Лоринг почувствал, что сейчас расхохочется изо всех сил, и тогда его дочурка уж точно обидится.
— Н-нет! — выдохнул он. — Я очень рад, что это путешествие так радует тебя, но… Понимаешь, мои родители не могли поехать со мной и с дядей Брэди на таком теплоходе. Никак не могли!
Он осекся и лишний раз убедился, что в семь лет человек иногда понимает с полуслова не хуже, чем в тридцать пять. Анни шмыгнула носом, глубоко перевела дыхание и вдруг сказала:
— Папочка! Знаешь, я поняла. Мы с Руди как-то читали сказку. Там тоже было про брата и сестру, только все наоборот: брат был старший, а я… а сестра — младшая. И они были бедные. Вот я и подумала: если бы не ты, мы бы тоже были бедные, ведь да?
Даниэля этот вопрос застал врасплох. Не мог же он признаться, что когда-то давал себе зарок: если не разбогатеет, детей у него не будет! Идиотский зарок и идиотское тщеславие!

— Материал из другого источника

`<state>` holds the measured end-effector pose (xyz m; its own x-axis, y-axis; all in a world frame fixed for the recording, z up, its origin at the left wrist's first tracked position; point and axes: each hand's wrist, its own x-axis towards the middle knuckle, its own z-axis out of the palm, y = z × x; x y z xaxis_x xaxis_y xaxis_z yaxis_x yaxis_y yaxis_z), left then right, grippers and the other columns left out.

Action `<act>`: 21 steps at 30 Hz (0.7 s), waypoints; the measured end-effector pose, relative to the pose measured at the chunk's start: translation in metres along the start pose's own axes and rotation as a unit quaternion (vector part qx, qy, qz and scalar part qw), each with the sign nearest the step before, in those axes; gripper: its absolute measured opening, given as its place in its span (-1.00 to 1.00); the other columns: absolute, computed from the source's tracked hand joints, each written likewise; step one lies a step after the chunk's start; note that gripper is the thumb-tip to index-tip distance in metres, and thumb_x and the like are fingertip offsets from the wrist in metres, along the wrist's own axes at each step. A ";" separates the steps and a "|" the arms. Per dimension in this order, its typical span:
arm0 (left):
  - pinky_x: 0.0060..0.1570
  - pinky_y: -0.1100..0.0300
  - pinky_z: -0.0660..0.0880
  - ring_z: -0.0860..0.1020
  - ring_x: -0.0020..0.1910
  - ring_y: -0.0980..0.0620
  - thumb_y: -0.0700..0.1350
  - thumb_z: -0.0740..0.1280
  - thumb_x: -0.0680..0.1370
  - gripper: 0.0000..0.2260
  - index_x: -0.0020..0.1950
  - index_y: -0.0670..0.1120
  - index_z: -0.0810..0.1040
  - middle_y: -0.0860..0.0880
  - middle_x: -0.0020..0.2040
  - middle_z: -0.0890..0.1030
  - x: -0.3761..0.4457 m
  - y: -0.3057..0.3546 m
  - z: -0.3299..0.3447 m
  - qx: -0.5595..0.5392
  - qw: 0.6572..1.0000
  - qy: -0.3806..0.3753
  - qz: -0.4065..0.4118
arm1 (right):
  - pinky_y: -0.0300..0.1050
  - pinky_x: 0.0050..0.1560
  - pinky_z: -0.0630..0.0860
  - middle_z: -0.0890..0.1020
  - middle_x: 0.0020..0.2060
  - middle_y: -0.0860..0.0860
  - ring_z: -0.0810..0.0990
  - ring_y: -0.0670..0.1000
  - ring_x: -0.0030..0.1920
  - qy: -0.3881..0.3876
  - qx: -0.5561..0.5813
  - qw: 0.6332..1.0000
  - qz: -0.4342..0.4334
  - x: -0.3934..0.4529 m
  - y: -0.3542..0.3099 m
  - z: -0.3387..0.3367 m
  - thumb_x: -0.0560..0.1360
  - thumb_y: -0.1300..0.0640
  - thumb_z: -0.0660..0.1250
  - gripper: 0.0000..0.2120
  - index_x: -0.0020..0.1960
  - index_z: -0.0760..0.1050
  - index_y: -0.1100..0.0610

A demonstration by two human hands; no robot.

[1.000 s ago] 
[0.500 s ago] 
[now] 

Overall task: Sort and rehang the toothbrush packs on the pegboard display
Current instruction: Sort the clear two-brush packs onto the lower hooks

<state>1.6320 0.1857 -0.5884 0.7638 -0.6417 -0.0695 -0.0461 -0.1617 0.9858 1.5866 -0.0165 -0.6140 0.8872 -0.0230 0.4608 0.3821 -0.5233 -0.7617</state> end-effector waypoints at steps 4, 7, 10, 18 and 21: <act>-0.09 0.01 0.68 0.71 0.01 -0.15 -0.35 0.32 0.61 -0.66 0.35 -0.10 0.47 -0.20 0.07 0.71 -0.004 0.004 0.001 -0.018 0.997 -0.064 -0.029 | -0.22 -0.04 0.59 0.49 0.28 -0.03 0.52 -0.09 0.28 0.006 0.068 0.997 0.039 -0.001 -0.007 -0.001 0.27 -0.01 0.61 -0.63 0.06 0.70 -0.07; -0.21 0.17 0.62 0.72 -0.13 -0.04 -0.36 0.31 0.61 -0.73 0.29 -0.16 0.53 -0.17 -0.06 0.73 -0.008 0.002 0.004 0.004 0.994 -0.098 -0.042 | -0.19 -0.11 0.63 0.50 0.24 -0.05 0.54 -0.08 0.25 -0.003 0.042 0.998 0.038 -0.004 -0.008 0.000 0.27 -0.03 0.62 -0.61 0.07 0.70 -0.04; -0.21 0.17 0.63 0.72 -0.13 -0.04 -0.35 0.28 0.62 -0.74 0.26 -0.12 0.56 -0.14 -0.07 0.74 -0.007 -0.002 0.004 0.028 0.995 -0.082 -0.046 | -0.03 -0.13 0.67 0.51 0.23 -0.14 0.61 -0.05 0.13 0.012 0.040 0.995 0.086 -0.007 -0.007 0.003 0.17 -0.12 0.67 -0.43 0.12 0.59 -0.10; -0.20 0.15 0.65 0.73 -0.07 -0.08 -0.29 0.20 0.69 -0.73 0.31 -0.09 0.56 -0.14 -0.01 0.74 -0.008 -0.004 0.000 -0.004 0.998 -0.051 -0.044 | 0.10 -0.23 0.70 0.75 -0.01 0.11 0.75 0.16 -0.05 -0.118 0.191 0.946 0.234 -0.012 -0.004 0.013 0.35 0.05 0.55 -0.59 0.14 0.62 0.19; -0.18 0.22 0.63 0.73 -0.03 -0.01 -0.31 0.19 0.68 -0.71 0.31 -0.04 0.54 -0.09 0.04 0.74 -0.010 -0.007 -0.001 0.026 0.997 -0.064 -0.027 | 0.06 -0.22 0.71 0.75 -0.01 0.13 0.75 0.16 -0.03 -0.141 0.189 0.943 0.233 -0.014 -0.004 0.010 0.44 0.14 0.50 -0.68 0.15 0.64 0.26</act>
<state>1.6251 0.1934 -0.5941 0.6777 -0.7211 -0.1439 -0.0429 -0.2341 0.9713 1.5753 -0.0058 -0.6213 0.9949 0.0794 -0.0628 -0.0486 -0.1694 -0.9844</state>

— Анни… Дело совсем не в этом. Вообще не в этом! Если честно, то я никогда не мечтал о теплоходе и кругосветном путешествии. Я мечтал о гонках. Мои папа с мамой помогли мне стать гонщиком, и это ничуть не хуже вашего круиза. Пока не было тебя и Руди, я любил гонки больше всего на свете.
Девочка опять ответила не сразу. А когда заговорила, голос ее прозвучал удивленно:
— Значит, мы лучше?
— Конечно.
— Но тогда… Тогда почему ты так расстраиваешься из-за этих гонок? Ведь с нами все хорошо!
— А я и не расстраиваюсь! Кто тебе сказал?
— Мама.
В кресле подал голос мобильник. Он выводил свой «Полет валькирий» уже не меньше минуты, наигрывая все громче, но Лоринг не обращал на него внимания. В конце концов вагнеровскую музыку услыхала и Анни.
— Па-а! Возьми телефон. А я тебе потом позвоню.